Quelle: Erläuterungen des Bundesrates – Volksabstimmung vom 18. Juni 2023.

Die SP ist nämlich nicht grundsätzlich gegen die Einführung der OECD-Mindeststeuer. Sie stört sich an der Umsetzung – konkret daran, dass 75 Prozent der zusätzlichen Steuereinnahmen in den Kantonen bleiben und nur 25 Prozent an den Bund fliessen sollen.

Plan B dürfte dann definitiv nicht mehr scheitern

Bei einem Nein zur Vorlage könnte man diese Verteilung noch einmal überdenken – und die Alternative liege ja bereits auf dem Tisch, so Wermuth: «Der Plan B wurde im Parlament verhandelt und wir haben ihn in allen öffentlichen Diskussionen noch einmal konkretisiert.

Der Plan schlage eine 50:50-Lösung zwischen Bund und Kantonen vor. «17 Kantone mehr als heute würden davon profitieren, und der Bund könnte die Gelder für sinnvolle Investitionen verwenden.»
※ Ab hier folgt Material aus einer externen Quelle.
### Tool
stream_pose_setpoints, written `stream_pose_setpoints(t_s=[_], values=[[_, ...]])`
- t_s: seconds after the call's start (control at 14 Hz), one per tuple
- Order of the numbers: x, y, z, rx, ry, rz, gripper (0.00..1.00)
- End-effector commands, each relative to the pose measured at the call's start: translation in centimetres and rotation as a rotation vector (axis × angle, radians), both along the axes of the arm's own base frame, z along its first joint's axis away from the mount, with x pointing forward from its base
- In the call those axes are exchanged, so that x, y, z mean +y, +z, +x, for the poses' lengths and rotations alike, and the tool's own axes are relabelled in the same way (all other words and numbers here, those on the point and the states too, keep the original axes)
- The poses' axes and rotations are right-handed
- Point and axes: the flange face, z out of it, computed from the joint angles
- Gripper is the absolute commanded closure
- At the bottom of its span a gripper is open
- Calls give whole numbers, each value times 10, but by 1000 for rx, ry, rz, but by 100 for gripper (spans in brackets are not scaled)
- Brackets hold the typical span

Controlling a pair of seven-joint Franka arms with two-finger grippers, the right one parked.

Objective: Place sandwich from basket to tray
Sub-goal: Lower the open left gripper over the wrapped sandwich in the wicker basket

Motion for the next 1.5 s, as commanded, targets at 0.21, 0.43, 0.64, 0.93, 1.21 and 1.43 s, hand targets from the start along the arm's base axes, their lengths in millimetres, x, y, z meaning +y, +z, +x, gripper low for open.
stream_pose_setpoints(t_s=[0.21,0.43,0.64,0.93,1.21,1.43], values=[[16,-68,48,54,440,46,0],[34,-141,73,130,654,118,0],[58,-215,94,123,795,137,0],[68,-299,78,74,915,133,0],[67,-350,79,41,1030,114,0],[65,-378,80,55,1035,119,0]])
Falls die Bevölkerung am 18. Juni Nein zur aktuellen OECD-Vorlage sagen würde, müssten Bundesrat und Parlament eine neue Vorlage mit rückwirkender Wirkung ausarbeiten.

Spätestens dann aber dürfte bei der Abstimmung nichts mehr schiefgehen, wenn verhindert werden soll, dass grosse Unternehmen mit Sitz in der Schweiz künftig auch im Ausland besteuert werden können.